WHAT THE TASK REQUIRES
The answer is the number of lines in the data that contain the word "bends"; give it alone.

Data records:
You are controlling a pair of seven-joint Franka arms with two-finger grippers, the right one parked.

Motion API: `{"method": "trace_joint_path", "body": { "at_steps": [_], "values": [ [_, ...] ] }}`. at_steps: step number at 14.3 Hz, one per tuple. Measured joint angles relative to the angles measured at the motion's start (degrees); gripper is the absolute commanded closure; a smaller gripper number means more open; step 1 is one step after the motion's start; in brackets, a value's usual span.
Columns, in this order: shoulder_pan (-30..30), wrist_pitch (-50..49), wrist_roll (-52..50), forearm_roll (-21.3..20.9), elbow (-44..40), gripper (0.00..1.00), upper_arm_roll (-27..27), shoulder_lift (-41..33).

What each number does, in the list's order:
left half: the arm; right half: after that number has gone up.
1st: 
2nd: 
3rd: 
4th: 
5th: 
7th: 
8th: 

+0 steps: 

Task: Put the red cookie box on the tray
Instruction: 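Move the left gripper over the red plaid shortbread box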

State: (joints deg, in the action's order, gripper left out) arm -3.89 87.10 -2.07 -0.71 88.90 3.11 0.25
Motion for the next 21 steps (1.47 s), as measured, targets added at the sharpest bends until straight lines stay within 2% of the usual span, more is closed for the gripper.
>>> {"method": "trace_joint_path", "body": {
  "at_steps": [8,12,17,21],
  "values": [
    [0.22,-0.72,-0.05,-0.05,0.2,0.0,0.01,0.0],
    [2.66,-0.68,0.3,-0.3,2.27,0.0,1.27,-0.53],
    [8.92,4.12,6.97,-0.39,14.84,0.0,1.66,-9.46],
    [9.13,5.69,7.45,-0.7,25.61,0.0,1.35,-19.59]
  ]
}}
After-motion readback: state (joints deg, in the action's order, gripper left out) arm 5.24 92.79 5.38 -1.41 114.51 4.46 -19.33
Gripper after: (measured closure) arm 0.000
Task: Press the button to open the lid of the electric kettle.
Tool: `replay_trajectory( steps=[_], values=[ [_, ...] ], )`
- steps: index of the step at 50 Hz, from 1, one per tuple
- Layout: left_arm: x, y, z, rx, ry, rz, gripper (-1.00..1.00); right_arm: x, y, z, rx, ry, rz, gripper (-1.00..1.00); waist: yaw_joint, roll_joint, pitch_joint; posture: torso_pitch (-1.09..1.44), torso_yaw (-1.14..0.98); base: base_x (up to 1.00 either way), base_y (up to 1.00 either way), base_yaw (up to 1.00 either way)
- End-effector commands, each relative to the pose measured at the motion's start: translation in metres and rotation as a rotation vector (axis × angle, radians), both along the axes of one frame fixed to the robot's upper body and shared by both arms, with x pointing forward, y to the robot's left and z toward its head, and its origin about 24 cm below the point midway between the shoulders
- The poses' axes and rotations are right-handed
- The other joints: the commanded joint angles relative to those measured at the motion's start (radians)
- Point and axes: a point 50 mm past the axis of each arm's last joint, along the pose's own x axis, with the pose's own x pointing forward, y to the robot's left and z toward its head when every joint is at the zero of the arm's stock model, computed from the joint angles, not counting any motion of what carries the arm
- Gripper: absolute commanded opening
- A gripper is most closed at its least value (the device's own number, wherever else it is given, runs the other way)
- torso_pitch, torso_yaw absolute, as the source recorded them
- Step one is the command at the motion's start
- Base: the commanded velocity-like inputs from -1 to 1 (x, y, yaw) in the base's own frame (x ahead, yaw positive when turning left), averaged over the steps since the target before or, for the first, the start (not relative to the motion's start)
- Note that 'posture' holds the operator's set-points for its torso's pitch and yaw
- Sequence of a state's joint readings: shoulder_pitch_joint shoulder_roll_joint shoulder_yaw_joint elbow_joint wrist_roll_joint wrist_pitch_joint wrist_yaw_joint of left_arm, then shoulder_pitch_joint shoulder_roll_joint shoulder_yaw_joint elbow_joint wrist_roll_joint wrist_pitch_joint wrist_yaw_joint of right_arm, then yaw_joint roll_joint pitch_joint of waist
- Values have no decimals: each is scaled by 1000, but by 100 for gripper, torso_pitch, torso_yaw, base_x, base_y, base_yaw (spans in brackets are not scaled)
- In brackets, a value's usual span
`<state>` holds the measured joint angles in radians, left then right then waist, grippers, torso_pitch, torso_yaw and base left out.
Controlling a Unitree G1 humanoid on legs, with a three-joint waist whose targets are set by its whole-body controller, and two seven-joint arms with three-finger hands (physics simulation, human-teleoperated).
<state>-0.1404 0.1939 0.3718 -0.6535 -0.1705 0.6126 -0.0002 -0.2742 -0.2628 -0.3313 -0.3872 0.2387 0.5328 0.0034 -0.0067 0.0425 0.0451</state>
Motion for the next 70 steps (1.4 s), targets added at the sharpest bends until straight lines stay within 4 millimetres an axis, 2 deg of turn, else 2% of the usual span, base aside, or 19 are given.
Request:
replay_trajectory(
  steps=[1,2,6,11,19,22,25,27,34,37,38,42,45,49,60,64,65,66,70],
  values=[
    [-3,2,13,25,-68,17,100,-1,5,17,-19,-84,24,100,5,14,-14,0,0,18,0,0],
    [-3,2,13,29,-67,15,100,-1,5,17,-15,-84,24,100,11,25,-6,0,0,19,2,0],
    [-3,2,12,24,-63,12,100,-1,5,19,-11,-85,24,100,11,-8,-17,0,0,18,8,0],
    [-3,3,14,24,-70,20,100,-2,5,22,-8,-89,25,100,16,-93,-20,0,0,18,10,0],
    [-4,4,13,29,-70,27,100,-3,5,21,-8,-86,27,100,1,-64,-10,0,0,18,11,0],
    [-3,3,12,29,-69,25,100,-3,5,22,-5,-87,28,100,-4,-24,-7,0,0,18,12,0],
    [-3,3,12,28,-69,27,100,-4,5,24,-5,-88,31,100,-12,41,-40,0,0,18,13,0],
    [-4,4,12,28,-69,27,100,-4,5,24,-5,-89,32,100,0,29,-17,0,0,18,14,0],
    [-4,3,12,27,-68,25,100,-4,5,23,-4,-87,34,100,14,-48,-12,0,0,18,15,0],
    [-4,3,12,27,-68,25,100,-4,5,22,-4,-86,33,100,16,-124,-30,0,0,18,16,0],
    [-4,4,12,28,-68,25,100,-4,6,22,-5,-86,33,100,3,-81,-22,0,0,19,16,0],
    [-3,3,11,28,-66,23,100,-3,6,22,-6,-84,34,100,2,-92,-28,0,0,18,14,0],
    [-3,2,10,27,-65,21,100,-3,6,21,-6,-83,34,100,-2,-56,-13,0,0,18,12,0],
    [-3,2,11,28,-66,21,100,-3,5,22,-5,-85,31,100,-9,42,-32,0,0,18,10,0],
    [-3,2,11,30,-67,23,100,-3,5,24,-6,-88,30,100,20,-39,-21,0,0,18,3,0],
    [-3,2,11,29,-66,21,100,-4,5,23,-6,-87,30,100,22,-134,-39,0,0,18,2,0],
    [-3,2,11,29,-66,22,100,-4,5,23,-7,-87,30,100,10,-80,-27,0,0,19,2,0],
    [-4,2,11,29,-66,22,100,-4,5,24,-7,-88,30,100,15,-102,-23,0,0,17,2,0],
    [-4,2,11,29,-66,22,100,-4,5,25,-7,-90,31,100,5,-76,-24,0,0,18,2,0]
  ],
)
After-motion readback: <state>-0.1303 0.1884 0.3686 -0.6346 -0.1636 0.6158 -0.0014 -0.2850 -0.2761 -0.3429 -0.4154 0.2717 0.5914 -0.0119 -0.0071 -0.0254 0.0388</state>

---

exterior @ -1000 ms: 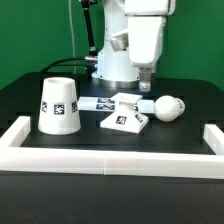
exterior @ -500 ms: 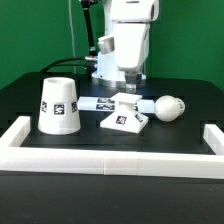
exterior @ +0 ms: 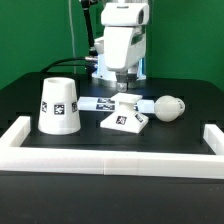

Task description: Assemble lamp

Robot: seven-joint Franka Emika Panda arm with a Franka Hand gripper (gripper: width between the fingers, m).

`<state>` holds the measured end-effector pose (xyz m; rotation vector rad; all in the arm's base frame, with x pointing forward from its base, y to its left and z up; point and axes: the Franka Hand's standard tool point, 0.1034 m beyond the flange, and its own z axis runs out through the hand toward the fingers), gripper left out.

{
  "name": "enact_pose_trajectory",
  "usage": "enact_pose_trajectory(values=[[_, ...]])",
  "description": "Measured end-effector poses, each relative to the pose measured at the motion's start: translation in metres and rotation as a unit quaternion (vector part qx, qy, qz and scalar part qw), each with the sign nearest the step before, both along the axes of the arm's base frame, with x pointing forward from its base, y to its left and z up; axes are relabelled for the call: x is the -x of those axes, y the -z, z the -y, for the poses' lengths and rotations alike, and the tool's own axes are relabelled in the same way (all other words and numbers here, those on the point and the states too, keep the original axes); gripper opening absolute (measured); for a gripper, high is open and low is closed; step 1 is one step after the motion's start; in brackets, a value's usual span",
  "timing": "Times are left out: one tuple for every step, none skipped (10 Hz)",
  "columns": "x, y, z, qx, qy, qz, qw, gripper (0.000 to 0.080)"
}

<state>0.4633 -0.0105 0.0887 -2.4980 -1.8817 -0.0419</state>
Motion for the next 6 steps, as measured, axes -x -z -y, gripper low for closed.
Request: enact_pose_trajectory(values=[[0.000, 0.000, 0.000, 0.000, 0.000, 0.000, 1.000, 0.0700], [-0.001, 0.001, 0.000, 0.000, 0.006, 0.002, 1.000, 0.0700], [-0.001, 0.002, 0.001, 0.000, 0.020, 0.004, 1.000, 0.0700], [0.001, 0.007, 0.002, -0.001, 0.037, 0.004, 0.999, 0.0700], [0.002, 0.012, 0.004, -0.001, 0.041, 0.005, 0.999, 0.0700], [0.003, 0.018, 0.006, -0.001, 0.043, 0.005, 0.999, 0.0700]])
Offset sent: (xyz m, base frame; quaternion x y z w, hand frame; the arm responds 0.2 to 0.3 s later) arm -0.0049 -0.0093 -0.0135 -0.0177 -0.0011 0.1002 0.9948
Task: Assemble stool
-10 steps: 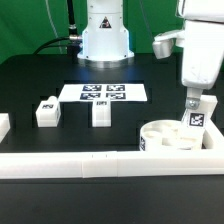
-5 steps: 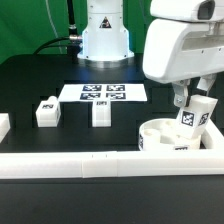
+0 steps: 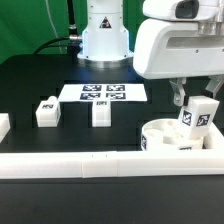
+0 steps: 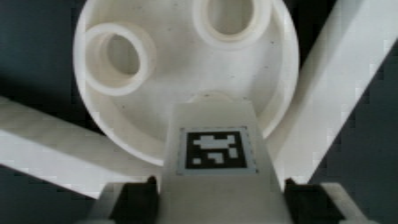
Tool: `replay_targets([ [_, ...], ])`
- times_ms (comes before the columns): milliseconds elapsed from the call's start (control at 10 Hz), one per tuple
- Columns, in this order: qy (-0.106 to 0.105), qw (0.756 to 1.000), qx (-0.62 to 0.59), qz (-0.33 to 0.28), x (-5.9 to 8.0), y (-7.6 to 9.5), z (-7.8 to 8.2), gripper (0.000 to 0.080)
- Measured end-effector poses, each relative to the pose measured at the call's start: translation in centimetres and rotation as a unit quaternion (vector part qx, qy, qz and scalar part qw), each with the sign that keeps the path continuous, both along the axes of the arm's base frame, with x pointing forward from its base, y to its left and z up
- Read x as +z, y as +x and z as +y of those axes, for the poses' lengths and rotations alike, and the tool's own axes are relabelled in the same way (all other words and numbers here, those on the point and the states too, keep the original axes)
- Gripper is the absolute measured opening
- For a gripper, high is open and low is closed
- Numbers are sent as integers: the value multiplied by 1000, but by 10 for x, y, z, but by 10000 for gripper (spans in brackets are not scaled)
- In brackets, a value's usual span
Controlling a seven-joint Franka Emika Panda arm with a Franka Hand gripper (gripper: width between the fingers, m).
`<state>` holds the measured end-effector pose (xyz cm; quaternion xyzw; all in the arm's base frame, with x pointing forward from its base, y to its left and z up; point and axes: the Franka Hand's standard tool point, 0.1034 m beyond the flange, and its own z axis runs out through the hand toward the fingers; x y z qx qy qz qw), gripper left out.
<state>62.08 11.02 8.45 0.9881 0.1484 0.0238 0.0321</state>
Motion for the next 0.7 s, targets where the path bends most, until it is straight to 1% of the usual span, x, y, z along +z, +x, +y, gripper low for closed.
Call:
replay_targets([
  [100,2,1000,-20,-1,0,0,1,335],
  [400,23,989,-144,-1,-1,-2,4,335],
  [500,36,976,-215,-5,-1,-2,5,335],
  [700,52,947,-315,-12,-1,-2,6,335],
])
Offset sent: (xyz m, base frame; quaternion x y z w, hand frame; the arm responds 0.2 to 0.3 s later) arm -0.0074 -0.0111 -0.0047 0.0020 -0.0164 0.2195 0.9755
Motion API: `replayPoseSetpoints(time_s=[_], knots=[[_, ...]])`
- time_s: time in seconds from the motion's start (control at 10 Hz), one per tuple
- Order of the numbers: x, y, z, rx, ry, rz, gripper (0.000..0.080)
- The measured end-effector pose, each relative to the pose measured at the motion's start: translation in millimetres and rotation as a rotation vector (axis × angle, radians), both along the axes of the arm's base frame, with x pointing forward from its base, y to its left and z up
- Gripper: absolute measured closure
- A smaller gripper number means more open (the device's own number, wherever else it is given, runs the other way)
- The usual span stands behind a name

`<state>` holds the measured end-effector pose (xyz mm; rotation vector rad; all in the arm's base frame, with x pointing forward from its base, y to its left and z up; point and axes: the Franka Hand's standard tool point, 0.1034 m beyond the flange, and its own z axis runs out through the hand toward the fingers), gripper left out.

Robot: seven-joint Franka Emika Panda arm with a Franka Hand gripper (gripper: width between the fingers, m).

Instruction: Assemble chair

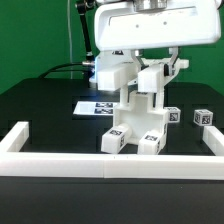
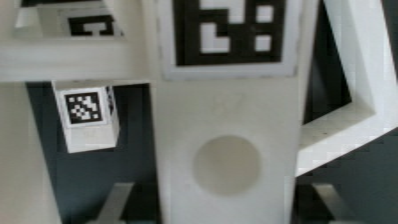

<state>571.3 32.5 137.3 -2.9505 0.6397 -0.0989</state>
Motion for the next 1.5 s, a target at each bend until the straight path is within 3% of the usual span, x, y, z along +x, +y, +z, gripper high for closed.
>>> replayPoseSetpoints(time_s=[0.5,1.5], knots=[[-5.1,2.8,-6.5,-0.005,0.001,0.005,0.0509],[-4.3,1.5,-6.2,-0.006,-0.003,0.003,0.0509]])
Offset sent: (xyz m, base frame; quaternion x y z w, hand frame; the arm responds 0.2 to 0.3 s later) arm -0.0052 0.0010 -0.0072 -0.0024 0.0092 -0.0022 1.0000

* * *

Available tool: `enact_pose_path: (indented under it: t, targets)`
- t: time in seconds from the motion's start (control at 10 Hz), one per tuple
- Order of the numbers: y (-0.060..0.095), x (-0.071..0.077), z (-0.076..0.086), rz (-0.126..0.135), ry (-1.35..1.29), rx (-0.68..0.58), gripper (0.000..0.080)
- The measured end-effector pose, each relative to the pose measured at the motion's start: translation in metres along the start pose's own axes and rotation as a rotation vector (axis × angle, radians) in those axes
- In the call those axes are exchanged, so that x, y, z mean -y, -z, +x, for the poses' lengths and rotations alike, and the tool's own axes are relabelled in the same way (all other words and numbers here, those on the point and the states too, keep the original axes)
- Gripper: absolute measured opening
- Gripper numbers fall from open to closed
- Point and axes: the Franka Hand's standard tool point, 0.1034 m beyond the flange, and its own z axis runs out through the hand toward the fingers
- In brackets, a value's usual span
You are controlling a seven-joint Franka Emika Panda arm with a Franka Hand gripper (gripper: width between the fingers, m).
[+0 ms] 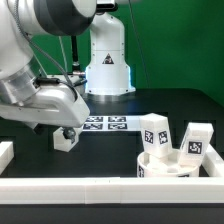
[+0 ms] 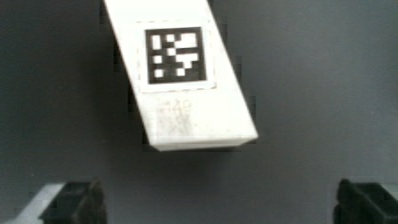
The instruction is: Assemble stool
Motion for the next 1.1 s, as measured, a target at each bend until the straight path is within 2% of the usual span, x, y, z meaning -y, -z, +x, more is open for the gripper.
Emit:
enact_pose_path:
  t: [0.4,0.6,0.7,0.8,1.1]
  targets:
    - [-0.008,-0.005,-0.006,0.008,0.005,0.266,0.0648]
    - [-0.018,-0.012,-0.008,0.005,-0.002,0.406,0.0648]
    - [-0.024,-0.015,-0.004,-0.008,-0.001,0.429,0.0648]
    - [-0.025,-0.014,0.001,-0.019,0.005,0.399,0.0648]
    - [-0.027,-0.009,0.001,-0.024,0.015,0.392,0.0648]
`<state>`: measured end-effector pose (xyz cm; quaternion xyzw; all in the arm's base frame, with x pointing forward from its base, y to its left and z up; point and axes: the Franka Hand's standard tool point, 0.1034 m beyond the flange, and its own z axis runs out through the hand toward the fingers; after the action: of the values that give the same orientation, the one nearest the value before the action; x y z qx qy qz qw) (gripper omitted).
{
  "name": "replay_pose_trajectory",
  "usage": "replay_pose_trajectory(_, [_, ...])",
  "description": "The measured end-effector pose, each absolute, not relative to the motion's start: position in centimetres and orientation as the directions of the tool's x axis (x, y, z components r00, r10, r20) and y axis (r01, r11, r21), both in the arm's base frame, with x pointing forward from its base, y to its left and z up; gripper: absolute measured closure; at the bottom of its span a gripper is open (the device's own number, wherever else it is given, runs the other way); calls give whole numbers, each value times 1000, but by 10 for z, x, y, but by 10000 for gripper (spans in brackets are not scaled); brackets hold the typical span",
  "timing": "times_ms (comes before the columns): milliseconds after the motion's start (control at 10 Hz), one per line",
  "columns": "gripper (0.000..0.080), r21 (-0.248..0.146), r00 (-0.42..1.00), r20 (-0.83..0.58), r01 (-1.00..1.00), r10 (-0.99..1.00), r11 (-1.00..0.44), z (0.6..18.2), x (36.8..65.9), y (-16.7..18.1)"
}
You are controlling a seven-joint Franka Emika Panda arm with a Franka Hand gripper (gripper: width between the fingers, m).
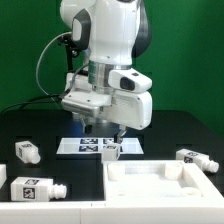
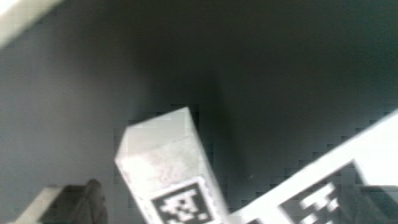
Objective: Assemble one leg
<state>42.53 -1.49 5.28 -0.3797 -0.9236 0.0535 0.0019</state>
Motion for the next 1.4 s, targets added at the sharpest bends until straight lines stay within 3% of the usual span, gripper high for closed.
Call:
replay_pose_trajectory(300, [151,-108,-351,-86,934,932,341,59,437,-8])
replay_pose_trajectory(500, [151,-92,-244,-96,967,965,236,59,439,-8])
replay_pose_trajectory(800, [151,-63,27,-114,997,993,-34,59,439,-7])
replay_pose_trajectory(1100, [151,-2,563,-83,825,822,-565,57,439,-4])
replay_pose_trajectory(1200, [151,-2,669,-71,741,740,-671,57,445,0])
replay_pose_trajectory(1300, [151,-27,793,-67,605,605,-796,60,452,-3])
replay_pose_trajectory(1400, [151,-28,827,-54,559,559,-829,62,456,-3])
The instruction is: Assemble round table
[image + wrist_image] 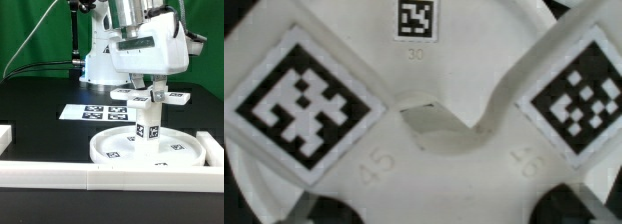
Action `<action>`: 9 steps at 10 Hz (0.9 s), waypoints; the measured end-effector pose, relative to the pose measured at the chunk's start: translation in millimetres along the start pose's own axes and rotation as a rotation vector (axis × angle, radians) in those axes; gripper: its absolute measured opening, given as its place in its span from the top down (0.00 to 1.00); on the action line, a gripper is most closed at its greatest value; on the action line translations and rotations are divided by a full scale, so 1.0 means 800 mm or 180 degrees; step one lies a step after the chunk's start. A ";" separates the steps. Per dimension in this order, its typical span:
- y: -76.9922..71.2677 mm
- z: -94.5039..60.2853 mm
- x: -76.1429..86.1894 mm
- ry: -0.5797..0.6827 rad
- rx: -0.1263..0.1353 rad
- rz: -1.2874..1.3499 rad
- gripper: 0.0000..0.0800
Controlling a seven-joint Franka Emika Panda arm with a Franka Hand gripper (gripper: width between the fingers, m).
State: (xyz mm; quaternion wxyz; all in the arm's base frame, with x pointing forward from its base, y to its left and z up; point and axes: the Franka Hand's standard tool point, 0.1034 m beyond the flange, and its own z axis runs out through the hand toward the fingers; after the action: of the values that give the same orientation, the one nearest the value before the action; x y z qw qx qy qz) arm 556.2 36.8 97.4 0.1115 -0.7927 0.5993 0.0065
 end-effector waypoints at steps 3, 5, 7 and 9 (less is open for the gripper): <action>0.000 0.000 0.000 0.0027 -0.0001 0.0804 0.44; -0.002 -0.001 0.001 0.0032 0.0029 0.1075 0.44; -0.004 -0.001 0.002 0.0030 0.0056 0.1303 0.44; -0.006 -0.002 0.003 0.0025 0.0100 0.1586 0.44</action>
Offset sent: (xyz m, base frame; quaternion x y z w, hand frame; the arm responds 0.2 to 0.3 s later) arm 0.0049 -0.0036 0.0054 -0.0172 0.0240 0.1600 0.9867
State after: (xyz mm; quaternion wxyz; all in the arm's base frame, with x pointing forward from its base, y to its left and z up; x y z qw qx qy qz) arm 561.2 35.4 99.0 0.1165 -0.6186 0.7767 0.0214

FINISHED TASK
4